(Problem statement) Only one stretch of the data below is needed. Output the lines from the one with "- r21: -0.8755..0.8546" up to and including the one with "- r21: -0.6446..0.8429", exactly as they stand.

##### Given data #####

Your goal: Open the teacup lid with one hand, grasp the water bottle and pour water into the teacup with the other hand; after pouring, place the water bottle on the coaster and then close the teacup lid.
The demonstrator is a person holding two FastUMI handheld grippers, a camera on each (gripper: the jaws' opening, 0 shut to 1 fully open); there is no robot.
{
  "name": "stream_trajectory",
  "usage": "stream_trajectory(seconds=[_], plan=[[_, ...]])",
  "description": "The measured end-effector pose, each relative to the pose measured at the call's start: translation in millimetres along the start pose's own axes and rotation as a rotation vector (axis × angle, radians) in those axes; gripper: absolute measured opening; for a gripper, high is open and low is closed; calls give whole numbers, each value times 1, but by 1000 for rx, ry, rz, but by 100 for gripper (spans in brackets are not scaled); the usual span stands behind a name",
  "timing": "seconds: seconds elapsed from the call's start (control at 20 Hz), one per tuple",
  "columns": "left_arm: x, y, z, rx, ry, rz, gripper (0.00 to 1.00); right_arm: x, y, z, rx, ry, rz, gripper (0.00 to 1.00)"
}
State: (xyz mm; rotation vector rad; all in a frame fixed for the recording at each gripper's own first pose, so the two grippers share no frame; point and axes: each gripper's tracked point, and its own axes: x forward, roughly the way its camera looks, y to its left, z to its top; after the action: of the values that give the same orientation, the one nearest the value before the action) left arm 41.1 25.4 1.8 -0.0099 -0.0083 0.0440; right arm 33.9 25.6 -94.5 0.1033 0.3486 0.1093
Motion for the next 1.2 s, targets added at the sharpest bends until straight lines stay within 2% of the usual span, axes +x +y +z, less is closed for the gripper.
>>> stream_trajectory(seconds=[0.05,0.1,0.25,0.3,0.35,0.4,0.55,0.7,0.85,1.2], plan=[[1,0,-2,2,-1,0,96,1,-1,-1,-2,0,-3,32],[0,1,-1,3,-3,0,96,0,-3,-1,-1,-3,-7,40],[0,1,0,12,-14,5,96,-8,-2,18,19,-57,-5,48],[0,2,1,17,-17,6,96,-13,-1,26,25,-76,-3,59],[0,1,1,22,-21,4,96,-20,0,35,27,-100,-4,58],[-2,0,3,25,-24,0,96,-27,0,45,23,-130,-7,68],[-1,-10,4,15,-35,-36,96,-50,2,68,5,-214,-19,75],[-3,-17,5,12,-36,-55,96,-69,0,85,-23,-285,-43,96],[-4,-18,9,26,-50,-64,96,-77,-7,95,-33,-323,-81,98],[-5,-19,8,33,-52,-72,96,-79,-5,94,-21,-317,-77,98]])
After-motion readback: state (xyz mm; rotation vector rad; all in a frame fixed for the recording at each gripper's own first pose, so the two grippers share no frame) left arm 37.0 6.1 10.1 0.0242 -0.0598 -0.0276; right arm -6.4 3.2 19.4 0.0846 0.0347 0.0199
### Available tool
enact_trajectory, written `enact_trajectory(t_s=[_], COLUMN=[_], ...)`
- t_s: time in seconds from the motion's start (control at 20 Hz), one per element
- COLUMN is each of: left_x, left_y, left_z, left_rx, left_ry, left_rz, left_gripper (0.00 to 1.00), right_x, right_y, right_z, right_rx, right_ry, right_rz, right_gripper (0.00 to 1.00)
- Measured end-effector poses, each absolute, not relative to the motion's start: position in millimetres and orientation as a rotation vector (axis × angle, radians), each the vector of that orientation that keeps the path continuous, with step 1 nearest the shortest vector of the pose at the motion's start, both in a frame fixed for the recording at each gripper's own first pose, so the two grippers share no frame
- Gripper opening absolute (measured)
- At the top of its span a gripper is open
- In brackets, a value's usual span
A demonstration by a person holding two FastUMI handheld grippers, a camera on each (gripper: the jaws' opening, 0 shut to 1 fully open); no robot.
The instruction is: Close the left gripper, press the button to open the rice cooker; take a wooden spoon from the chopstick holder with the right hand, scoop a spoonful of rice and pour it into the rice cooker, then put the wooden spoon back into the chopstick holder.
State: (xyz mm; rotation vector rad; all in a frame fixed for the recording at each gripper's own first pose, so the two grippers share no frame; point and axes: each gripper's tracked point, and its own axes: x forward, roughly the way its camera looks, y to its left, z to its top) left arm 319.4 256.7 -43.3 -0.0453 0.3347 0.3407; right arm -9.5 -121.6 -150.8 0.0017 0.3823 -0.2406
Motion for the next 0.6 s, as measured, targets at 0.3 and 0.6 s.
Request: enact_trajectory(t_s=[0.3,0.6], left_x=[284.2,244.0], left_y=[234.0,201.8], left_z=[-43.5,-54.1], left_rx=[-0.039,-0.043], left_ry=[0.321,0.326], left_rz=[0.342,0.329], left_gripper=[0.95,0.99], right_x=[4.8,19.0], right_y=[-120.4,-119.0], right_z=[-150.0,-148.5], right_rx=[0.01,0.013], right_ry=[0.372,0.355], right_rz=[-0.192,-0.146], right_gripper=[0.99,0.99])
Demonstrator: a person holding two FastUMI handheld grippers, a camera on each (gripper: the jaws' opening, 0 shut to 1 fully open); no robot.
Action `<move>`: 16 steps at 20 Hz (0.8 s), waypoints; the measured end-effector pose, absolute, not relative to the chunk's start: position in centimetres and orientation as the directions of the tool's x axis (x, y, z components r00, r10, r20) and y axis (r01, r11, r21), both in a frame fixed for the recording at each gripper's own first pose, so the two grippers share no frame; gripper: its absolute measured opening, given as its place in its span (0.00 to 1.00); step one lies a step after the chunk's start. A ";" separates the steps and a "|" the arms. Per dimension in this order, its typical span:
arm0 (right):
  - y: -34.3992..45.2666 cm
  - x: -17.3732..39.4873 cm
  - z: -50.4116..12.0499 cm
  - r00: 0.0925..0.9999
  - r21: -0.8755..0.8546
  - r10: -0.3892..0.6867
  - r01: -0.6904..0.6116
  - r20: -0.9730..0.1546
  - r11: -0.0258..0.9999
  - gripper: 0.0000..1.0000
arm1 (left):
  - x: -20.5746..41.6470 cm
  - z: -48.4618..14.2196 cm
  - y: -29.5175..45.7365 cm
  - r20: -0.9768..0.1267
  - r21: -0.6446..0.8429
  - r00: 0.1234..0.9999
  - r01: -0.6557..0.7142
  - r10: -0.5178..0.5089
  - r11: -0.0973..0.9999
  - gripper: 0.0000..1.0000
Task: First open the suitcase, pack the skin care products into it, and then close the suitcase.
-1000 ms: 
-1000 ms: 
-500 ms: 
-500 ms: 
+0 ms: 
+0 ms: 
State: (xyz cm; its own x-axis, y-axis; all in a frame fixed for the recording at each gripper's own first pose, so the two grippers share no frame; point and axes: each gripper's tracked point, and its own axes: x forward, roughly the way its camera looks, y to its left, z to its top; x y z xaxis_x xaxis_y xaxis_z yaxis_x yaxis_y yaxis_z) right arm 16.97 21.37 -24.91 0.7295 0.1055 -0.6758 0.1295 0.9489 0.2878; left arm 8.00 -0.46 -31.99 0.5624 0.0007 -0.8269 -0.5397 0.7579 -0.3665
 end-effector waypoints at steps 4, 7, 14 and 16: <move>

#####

(Answer to this task)
  - r21: -0.8755..0.8546
  - r10: -0.3892..0.6867
  - r01: -0.6904..0.6116
  - r20: -0.9730..0.1546
  - r11: -0.0258..0.9999
  - gripper: 0.0000..1.0000
arm1 (left):
  - x: -20.5746..41.6470 cm
  - z: -48.4618..14.2196 cm
  - y: -29.5175..45.7365 cm
  - r20: -0.9768..0.1267
  - r21: -0.6446..0.8429

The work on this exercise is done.